Он чокнулся со мной. Я выпил молча. Меня удивила его откровенность. Голова шла кругом и от вина, и от неожиданных слов. Наверное, я был обыкновенным парнем, раз не думал о таких вещах. Возможно, Леван прав. Не знаю, тогда мне было не до анализа… Одно я понимал: что бы он ни говорил, парень он настоящий. Хотя иногда и выкидывал такие фортели, что я уж начинал сомневаться в его честности.
Помню, на уроке алгебры он говорил учителю:
— Вчера я так мучился над этой задачей и никак не мог ее решить. — Наши бездельники смотрели на него, открыв рты: они не выполняли домашних заданий, а он решал что-то сверх заданного, это было выше их понимания.
— А ну-ка выходи! — говорил учитель.
Хидашели выходил к доске и с блеском решал трудную задачу. И я в таких случаях не сомневался, что она была решена дома.
Мне и сейчас непонятно, зачем Леван это делал. Он и без того считался первым.
А вот теперь он не хотел идти по стопам отца только потому, что кто-то когда-то может сказать, будто Хидашели протежировали. Постепенно я убеждался, что не знаю этого парня.
Леван заказал еще две бутылки вина.
— Хватит и одной, — попытался я его остановить.
— Что нам терять, выпьем!
— Ну как хочешь.
Я уже был здорово пьян, а Леван казался совсем свежим. Теперь он молчал. Кто знает, может быть, жалел о том, что разоткровенничался. Мне почему-то стало жаль его, его энергии, его способностей.
Мы шесть лет учились вместе и дружили, но в тот день он впервые говорил со мной открыто.
На эстраде оркестр играл какую-то ерунду. Старательно вопила сильно располневшая, немолодая тетка, жилы на ее шее тяжело набухали, когда она брала высокие ноты. На пышной груди в несколько рядов висели бусы. А напудрена она была так густо, что мне казалось, я чувствую запах пудры. Она почему-то все время смотрела в нашу сторону.
Мне очень захотелось подойти к ней и дунуть. Я представил себе, как пудра облаками взовьется вокруг.
Перед самой эстрадой сидели трое мужчин. Они, видно, были из деревни. Разинув рты, глядели на певицу, подталкивая друг друга под столом, гляди-ка, мол, что за женщина, и заказывали одну песню за другой. Но, по-моему, их больше интересовало ее декольте, чем пение.
— Оставь ее, лучше выпьем!
Мы снова выпили. Бутылки были пусты, и все поплыло перед моими глазами. К нам подошел официант, он что-то говорил Левану, но я помню только одну фразу: «Не беспокойтесь, уже заплачено». По-видимому, заплатил тот толстяк. Не помню, как я вернулся домой…
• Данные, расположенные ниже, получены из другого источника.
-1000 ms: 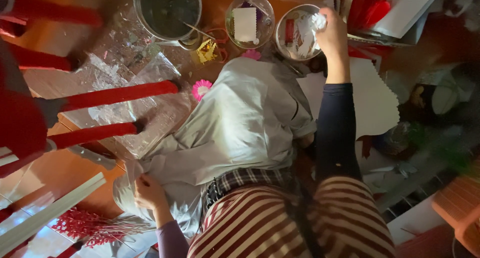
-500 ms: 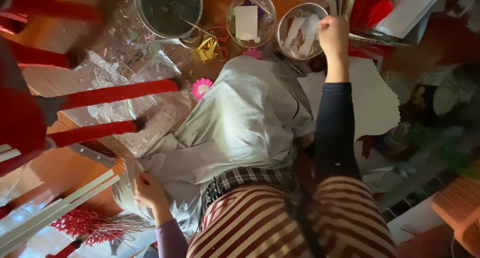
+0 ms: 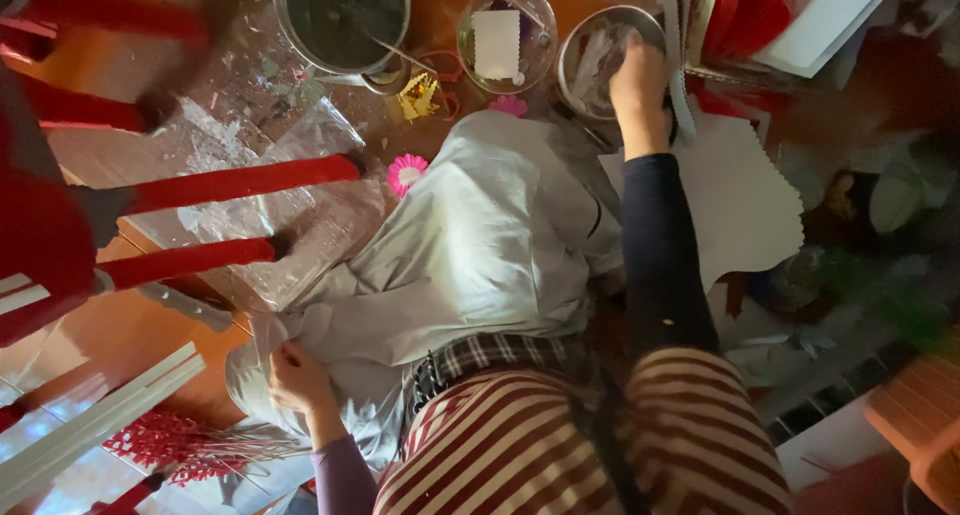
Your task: The person is decorating and assembling paper horse-shaped lanterns by applying paper pieces and glue.
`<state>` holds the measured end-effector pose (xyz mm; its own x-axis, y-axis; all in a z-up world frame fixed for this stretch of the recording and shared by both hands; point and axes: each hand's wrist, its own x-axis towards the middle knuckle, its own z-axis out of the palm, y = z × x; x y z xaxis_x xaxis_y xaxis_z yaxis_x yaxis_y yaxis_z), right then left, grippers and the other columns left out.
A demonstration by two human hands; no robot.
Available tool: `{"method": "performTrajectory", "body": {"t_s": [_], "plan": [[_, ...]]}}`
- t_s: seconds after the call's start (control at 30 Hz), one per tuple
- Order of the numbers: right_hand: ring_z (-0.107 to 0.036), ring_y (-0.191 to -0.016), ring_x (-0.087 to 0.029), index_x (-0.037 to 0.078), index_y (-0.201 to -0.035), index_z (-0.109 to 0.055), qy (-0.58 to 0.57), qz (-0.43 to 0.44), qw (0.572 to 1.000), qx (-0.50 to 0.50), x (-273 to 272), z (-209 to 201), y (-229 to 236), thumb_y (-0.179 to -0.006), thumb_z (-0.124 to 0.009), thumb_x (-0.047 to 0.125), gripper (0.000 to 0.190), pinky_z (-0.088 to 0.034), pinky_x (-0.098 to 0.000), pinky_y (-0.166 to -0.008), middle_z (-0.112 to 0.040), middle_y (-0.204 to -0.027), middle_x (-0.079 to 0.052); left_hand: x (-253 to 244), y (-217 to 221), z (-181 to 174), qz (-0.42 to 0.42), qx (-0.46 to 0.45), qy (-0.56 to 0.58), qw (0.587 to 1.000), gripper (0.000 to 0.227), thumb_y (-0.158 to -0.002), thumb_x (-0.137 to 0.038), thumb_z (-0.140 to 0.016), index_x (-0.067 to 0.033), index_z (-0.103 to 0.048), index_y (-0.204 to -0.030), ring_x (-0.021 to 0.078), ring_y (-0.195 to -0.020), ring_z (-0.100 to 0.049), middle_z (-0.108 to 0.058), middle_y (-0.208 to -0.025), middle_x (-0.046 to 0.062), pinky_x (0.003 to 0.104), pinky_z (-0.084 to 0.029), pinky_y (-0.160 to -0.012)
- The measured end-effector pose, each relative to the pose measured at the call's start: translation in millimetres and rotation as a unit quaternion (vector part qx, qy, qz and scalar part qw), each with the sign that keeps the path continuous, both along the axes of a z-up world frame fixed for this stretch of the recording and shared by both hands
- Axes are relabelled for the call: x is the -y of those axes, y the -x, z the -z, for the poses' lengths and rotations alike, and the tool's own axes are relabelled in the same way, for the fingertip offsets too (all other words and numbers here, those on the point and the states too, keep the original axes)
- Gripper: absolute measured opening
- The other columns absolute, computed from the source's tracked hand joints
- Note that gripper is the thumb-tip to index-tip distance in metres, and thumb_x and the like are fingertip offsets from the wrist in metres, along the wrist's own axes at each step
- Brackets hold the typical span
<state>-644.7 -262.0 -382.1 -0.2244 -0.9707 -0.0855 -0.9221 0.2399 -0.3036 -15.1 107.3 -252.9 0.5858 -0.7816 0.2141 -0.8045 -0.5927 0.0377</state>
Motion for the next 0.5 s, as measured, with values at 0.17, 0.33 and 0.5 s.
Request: {"method": "performTrajectory", "body": {"t_s": [0.17,0.33,0.5], "plan": [[-0.072,-0.087,-0.033,0.000,-0.097,-0.076,0.015,0.022,0.996,0.084,-5.8,-14.7,25.9,-0.086,-0.068,-0.005,0.014,-0.057,-0.0425,-0.079,-0.074,-0.099,-0.023,2.2,-0.6,-0.7,-0.012,-0.017,-0.017,1.000,0.025,-0.106,-0.031,-0.066,-0.0112,-0.075,-0.094,0.0303,-0.062,-0.069,-0.074,-0.079,0.011,0.043,-0.052,-0.052],[-0.073,-0.071,-0.023,0.001,-0.085,-0.077,0.064,0.034,0.982,0.173,-9.4,-42.0,45.0,-0.083,-0.076,0.004,0.004,-0.057,-0.0356,-0.065,-0.075,-0.085,-0.016,0.3,2.9,-4.2,0.018,-0.005,0.011,1.000,0.024,-0.107,-0.032,-0.066,-0.0124,-0.075,-0.099,0.0309,-0.067,-0.070,-0.075,-0.084,0.010,0.044,-0.053,-0.056],[-0.071,-0.066,-0.022,-0.001,-0.087,-0.075,0.080,0.014,0.977,0.196,-10.9,-61.8,49.4,-0.086,-0.081,0.008,0.011,-0.055,-0.0346,-0.063,-0.074,-0.078,-0.015,1.4,4.0,-6.0,-0.009,-0.022,-0.005,1.000,0.022,-0.106,-0.032,-0.067,-0.0135,-0.076,-0.099,0.0321,-0.067,-0.070,-0.074,-0.082,0.010,0.045,-0.053,-0.056]]}}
За время нашей институтской жизни я не замечал за Леваном ничего плохого. Он прекрасно учился, товарищи любили, уважали его. И я его любил и всегда радовался, когда Левана хвалили при мне, когда узнавал о нем что-нибудь хорошее. Но воспоминание о нашем разговоре в ресторане всегда грызло меня.
Потом мы расстались надолго — Леван уехал в Магнитогорск, совершенно неожиданно отказавшись от аспирантуры. Почему же до сих пор память о той ресторанной пьяной болтовне сидит во мне? Ведь та его философия могла быть просто мальчишеским задором, желанием сразиться с жизнью…
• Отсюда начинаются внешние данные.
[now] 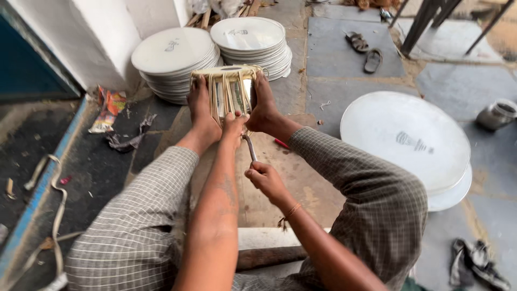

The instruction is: The person is tuning a traditional Indian drum, likely a tabla, by tightening the ropes with a metal hook tool. They sit on the floor, holding the drum between their legs and systematically pulling the ropes to adjust the tension of the drumhead.

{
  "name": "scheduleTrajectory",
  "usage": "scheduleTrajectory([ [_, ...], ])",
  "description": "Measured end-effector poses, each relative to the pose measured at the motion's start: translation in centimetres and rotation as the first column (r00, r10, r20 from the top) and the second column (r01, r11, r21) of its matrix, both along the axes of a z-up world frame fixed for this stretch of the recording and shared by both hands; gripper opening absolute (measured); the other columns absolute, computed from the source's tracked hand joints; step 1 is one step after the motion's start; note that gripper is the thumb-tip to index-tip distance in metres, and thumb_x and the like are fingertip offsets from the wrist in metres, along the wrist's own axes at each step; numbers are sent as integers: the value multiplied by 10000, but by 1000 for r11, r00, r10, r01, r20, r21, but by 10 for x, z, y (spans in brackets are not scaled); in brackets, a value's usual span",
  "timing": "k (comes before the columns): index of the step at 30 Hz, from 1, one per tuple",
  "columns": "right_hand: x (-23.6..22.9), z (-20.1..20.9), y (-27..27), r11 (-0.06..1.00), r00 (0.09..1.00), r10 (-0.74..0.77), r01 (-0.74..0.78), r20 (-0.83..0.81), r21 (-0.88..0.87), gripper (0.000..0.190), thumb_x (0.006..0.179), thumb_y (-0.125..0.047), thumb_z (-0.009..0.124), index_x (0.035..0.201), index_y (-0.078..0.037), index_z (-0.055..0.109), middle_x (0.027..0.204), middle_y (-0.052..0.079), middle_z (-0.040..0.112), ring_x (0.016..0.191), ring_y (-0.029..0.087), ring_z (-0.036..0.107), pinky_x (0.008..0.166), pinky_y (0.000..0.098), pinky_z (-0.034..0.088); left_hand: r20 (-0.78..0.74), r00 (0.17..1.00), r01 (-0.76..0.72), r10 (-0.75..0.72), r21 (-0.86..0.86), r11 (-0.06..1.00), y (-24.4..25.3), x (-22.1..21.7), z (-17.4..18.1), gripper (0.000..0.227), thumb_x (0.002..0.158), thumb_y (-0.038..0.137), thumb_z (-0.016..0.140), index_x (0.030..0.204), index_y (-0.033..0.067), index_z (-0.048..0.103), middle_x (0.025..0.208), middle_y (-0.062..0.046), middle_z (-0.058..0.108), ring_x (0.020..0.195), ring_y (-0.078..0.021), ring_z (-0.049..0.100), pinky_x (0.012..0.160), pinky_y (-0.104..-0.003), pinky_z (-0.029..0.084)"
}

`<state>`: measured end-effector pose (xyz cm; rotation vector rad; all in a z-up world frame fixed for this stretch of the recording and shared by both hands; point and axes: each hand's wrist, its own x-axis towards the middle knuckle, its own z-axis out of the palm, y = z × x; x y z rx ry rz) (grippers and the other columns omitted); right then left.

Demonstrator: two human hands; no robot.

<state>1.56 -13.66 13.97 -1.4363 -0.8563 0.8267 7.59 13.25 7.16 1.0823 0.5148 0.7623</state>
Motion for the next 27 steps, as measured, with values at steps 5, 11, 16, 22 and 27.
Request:
scheduleTrajectory([
  [5,-17,-10,-21,999,1000,-24,23,7,37,268,948,-190,641,721,-80,553,632,-49,473,574,53,425,519,275,357,-20,1000,1,1,67,998,-11,-17,-24,240,876,101,725,997,124,520,820,11,569,569,-65,481,450,-256,338],
  [11,-3,-25,-26,992,996,-88,85,-29,-97,212,930,-199,630,739,-109,620,621,-55,543,551,45,473,513,271,388,-245,959,-72,144,281,957,-30,-5,-28,232,903,233,726,885,104,533,693,-29,497,557,-117,440,464,-304,333],
  [16,13,-38,-21,1000,995,26,-24,-98,19,309,939,-188,658,699,-24,553,591,-16,493,530,77,417,493,303,329,-165,965,-152,203,280,948,-39,-27,10,184,919,265,706,932,116,599,703,25,535,546,-80,478,466,-292,390],
  [22,75,-14,64,966,584,-259,167,769,199,249,852,-252,673,731,-40,625,651,174,604,563,350,594,552,441,475,-159,980,-120,119,8,993,-52,-66,29,217,1036,362,539,994,149,538,629,14,486,436,-86,383,377,-267,298],
  [27,109,-22,103,978,522,-156,-38,839,206,246,856,-241,660,720,-47,594,668,177,594,598,365,577,576,461,472,-138,984,-109,109,11,994,-59,-68,8,227,1048,336,516,982,120,540,636,3,495,442,-85,392,378,-260,296],
])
С тех пор Леван очень изменился. Наверняка и взгляды его непохожи на прежние. И в Россию он уехал за знаниями, за серьезными, глубокими знаниями. Работал там без дураков. И все же в глубине души я чувствовал, что тот, старый, разговор не был случайным. Хотя теперь Леван вернулся и снова идет на завод, идет туда, где труднее, а не в научно-исследовательский институт. А может быть… Нет, к черту! Я терпеть не могу подозрительных, недоверчивых людей. Чего я хочу от него? В чем подозреваю?
Человек идет на завод. Тут все просто и ясно.
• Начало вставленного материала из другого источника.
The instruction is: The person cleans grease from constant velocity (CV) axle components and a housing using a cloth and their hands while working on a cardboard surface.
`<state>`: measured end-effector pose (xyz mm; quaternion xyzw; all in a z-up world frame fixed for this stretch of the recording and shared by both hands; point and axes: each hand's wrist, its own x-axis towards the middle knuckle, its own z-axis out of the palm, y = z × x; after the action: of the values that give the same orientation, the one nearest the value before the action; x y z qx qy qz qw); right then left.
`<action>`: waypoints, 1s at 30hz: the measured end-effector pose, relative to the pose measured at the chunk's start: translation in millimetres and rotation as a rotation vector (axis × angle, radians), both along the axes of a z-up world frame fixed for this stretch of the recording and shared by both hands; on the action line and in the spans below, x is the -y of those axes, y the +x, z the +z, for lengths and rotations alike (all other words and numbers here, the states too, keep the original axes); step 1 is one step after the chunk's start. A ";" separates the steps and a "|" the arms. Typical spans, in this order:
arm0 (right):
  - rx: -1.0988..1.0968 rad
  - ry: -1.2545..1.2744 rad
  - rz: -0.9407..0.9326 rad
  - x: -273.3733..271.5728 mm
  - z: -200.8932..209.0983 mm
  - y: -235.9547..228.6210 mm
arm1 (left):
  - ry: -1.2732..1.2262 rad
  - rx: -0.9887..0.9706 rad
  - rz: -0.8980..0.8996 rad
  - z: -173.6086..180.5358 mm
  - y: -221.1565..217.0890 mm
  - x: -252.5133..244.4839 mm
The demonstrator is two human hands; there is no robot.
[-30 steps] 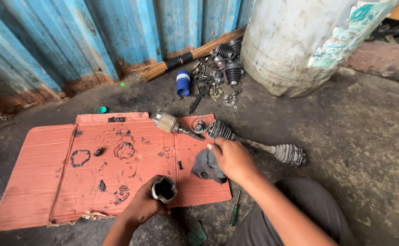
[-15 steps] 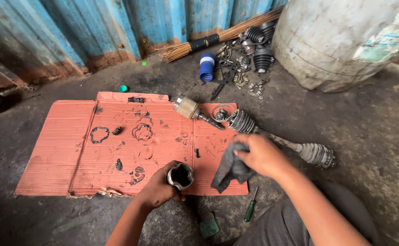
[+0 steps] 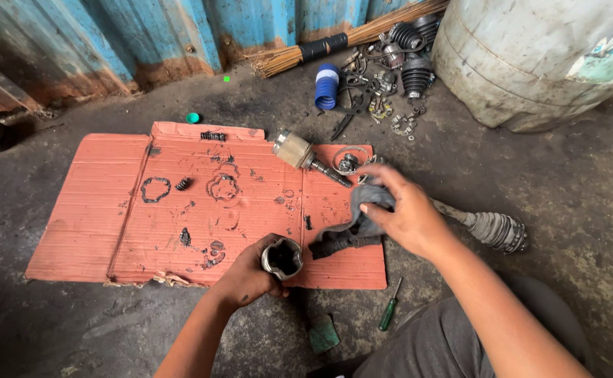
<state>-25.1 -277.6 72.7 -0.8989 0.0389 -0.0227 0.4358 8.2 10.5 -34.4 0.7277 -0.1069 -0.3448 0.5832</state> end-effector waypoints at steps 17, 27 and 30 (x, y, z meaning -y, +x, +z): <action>0.206 -0.425 0.835 -69.6 -44.4 -58.7 | 0.324 0.012 -0.223 64.0 2.6 -20.8; 0.239 -0.499 0.958 -83.2 -95.6 -80.1 | 0.853 0.271 -0.632 144.6 -46.3 -10.4; 0.267 -0.421 0.826 -87.7 -92.0 -75.4 | 0.873 0.413 -0.623 154.9 -36.1 -17.5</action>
<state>-100.5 -189.9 -19.3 -0.8971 -0.3831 0.0297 0.2180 -27.8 28.1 120.6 0.8874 -0.2758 -0.3633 0.0664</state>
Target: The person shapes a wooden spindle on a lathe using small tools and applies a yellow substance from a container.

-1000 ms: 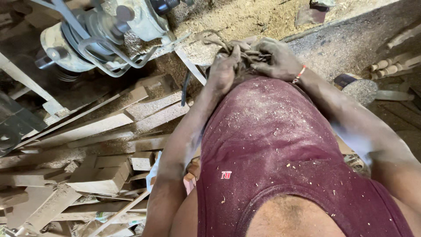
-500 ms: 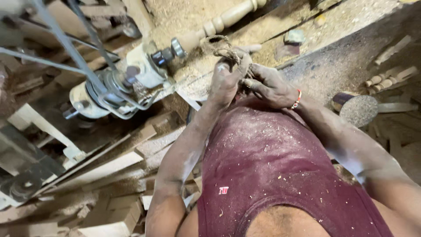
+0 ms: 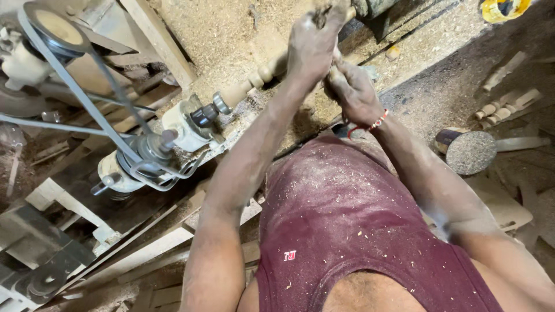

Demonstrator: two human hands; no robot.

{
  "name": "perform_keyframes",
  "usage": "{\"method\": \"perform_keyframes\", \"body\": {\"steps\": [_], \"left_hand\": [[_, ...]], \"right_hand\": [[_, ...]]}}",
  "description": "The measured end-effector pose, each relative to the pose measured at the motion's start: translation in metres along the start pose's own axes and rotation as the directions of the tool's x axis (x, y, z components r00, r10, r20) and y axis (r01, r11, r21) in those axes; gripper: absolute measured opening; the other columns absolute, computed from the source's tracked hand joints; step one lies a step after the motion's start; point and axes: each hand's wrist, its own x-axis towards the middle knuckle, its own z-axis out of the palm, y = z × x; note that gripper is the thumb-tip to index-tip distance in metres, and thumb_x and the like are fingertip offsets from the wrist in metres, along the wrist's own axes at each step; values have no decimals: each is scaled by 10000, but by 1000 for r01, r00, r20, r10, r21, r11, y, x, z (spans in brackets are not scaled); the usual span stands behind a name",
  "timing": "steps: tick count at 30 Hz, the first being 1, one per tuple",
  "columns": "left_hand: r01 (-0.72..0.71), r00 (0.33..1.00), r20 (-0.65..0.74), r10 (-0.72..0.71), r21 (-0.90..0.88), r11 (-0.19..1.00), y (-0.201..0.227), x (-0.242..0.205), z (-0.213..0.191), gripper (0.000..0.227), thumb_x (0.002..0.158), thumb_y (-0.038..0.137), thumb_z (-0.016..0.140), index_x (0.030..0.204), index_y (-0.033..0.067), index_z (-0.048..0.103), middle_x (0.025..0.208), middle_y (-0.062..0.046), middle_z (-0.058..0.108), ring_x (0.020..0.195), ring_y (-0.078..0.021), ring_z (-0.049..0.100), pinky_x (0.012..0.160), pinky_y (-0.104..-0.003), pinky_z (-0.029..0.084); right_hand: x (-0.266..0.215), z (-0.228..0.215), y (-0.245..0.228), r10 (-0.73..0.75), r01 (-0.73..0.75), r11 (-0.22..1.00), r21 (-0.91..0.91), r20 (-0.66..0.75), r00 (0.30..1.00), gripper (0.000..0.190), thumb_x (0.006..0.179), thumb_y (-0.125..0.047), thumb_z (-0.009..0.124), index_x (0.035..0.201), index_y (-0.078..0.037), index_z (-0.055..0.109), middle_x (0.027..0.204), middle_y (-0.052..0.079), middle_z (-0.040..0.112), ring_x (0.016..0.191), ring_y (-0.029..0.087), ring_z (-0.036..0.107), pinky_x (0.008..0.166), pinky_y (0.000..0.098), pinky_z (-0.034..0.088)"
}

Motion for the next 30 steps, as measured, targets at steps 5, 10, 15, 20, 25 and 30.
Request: {"method": "perform_keyframes", "body": {"steps": [5, 10, 15, 20, 25, 30], "left_hand": [[-252, 967, 86, 239, 432, 866, -1, 64, 12, 437, 937, 553, 623, 927, 131, 736, 517, 95, 507, 428, -57, 419, 423, -278, 369], [-310, 950, 124, 288, 510, 803, -13, 99, 22, 451, 998, 554, 559, 783, 170, 660, 537, 86, 412, 446, -76, 356, 408, -266, 325], [-301, 952, 163, 259, 645, 703, -18, 107, 9, 481, 1005, 592, 568, 783, 170, 634, 551, 90, 410, 451, -66, 379, 413, -263, 347], [-383, 917, 170, 360, 622, 683, -8, 107, 4, 346, 966, 472, 585, 834, 157, 637, 537, 95, 438, 411, -68, 414, 356, -270, 378], [-324, 946, 223, 235, 670, 668, 6, 99, 1, 489, 967, 565, 579, 743, 136, 647, 510, 36, 481, 435, -109, 453, 417, -342, 368], [-285, 956, 255, 146, 683, 673, 5, 105, 6, 551, 1001, 575, 531, 759, 101, 672, 502, 20, 490, 424, -120, 460, 430, -358, 409]], "right_hand": [[29, -28, 34, 145, -187, 968, -168, -233, 962, 279, 1032, -251, 432, 776, -147, 474, 683, -33, 480, 542, 90, 411, 469, 258, 381], [52, -41, 72, 110, -169, 954, -249, -234, 966, 306, 1042, -247, 435, 761, -132, 472, 694, -15, 467, 578, 113, 408, 505, 303, 380], [60, -34, 68, 176, -232, 917, -324, -194, 965, 379, 1068, -283, 388, 768, -122, 556, 663, -6, 507, 554, 116, 433, 505, 315, 394], [67, -29, 58, 261, -308, 922, -233, -212, 942, 292, 1004, -200, 431, 793, -68, 583, 673, 18, 559, 553, 138, 471, 512, 339, 408], [65, -28, 52, 326, -362, 916, -172, -208, 922, 254, 1003, -180, 475, 862, -39, 632, 695, 34, 564, 600, 151, 495, 553, 330, 403], [69, -35, 52, 228, -270, 930, -251, -185, 956, 204, 960, -161, 492, 867, -19, 604, 713, 34, 588, 647, 160, 535, 608, 336, 446]]}}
Я глубоко вздохнул и посмотрел на Хидашели. Он о чем-то весело разговаривал с товарищами и Маринэ. Я не подозревал, что так люблю Левана.
Из семидесяти пяти человек, поступивших на наш первый курс, семьдесят были медалистами. Двух фронтовиков зачислили без экзаменов, а по конкурсу шли только трое. Поэтому к первому сентября мы совершенно не знали друг друга.
Помню, как я волновался. Начиналась новая жизнь. И я представления не имел о том, какой она будет. Только предчувствия, радостные и тревожные, переполняли меня.